Depois de ouvir o excerto da entrevista do Primeiro-ministro à Bloomberg na segunda-feira (ouvir
aqui), fiquei com o “maneuvre space” no ouvido, bem como com aquele “ó” bem aberto em “governement” que, por motivos diferentes (o sotaque pouco rodado e as expressões marteladas), falam da pouca fluência e convivência de Passos Coelho com a língua inglesa. José Sócrates era também assim, para pior, pois à ignorância acrescentava uma falsa intimidade com a língua. PC o aluno média com ar aplicado, JS o espertalhão desenrascado que arranjou um short-cut na sua aprendizagem: o inglês técnico.
Pensei então em como Cavaco Silva fala Inglês, com fluência e à vontade. Pensei em António Guterres e Durão Barroso quando Primeiros-ministros que também falavam bem inglês (agora falam ainda melhor), e claro, Jorge Sampaio que fala muito bem como seria de esperar. No fundo a capacidade de falar ou não bem inglês seria irrelevante – em última análise fazê-lo não é obrigatório num país de língua portuguesa - se não fosse um sinal; sinal esse que me leva a uma reflexão sobre a escolaridade e o percurso académico dos nossos últimos PMs, versus a escolaridade e o percurso académico dos anteriores. Cavaco Silva, António Guterres e Durão Barroso tiveram uma escolaridade normal, nomeadamente no que se refere a idades e prazos que foram os esperados; e tiveram percursos académicos, frequentando, também na idade esperada, cursos superiores em universidades do estado, com aproveitamento acima da média, apesar do já então envolvimento político de DB e de AG. Não vale a pena alongar-me sobre o curriculum académico destes políticos (qualquer consulta online nos esclarece), para que se perceba de imediato a enorme diferença que separa, em termos de solidez de formação académica, esses políticos dos que conhecemos nos últimos anos.

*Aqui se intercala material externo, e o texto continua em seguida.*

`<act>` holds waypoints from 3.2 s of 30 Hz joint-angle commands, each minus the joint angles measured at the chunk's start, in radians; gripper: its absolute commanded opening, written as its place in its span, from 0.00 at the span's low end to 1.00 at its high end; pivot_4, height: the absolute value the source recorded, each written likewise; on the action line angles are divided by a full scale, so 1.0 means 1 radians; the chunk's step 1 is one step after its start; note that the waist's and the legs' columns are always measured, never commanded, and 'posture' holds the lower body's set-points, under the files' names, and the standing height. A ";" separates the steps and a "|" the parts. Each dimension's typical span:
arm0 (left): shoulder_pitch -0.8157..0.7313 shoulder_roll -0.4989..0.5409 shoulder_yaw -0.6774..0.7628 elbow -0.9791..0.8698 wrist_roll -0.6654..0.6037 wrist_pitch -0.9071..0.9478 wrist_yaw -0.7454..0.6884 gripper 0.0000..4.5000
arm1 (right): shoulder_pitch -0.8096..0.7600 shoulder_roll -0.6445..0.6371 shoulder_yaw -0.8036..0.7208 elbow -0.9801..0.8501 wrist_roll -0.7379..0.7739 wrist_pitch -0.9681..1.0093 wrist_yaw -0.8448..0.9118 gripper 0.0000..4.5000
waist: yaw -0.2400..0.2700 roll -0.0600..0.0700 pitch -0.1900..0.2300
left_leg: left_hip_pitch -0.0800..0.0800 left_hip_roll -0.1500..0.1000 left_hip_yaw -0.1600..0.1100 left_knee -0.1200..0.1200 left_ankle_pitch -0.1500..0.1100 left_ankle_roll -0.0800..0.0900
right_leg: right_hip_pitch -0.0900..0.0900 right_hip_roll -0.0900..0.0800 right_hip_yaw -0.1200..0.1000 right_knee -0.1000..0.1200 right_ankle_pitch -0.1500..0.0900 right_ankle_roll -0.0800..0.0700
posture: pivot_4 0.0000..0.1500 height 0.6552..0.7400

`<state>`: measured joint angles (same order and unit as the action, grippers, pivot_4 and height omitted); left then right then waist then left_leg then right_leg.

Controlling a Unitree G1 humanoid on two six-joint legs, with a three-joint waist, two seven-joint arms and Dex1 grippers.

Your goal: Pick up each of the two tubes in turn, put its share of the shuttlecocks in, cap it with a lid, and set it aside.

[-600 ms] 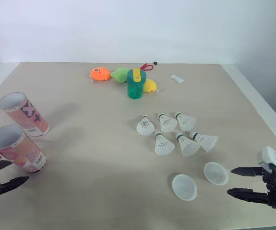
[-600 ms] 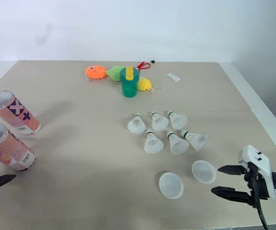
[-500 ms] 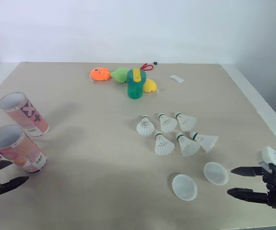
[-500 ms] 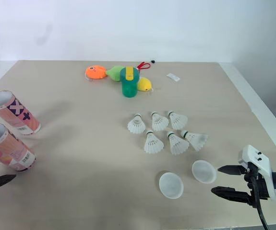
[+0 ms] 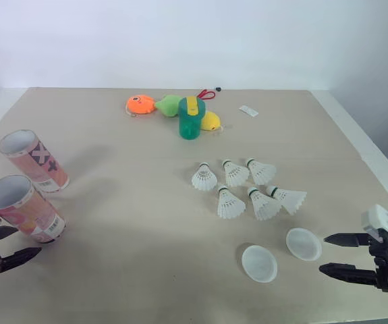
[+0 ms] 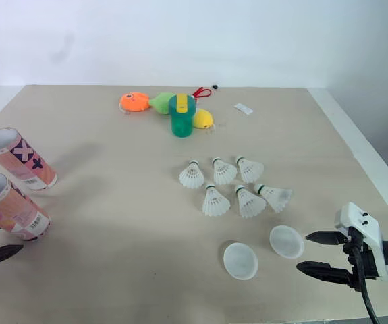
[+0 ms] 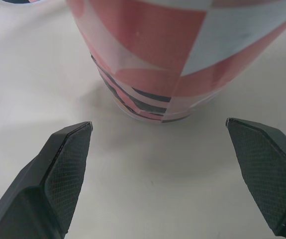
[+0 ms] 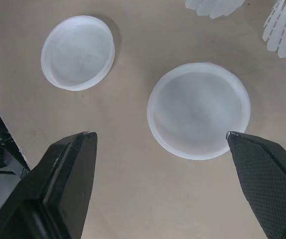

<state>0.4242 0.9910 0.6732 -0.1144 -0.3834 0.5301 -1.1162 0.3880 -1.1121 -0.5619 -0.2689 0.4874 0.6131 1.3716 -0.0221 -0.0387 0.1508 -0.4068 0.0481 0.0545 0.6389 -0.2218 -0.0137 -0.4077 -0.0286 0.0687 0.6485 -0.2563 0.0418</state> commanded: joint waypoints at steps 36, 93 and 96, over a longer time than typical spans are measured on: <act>-0.094 -0.652 -0.123 0.016 0.024 -0.515 0.460 1.00 | -0.735 0.375 0.589 -0.202 0.156 -0.104 -0.250 0.99 | 0.001 -0.003 -0.005 | 0.000 0.003 0.000 0.007 0.000 0.001 | 0.002 0.006 0.001 0.003 0.008 -0.004 | 1.00 1.00; -0.360 -0.295 -0.425 -0.074 -0.026 -0.355 0.222 0.83 | -0.419 0.469 0.558 -0.375 0.054 -0.191 -0.548 1.00 | -0.001 0.002 -0.003 | -0.008 0.005 -0.001 0.011 -0.001 0.001 | -0.003 0.005 0.000 0.000 0.008 -0.003 | 1.00 1.00; -0.403 -0.230 -0.452 -0.086 -0.038 -0.314 0.153 0.83 | -0.376 0.489 0.527 -0.419 0.031 -0.226 -0.603 1.00 | 0.000 0.002 -0.002 | -0.009 0.004 0.000 0.011 -0.001 0.001 | -0.003 0.006 -0.002 0.001 0.006 -0.003 | 1.00 1.00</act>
<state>0.0465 0.7341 0.2144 -0.1594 -0.3976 0.2015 -0.9298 0.0068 -0.6264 0.0103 -0.6258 0.5254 0.4224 0.7982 -0.0225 -0.0364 0.1487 -0.4155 0.0525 0.0541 0.6493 -0.2226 -0.0128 -0.4108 -0.0230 0.0668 0.6491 -0.2501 0.0384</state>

Se isso tem influência no tipo de políticos que são, na qualidade do que pensam e de como pensam? Tem. Tem muita, e normalmente nota-se mais no ‘como pensam’ do que no ‘o que pensam’. A falta de um curriculum académico rigoroso e sólido – ou em alternativa, um percurso profissional exigente e feito com esforço – são características de José Sócrates e Passos Coelho, que acabam por marcar todos os aspectos da sua actividade política e que não deixam de ser detectados por alguém exigente para além do óbvio, sendo o óbvio hoje qualquer versão de “mas Passos Coelho é muito melhor do que José Sócrates”. Não quero, nem serei eu a desmentir esse lugar comum actual, mas confesso o pouco consolo que ele me dá quando olho aquilo que considero a fragilidade/ausência do projecto político do governo que vai governando certinho, rigoroso e de acordo com todas as regras que nos impõem, mas sem visão nem ousadia políticas.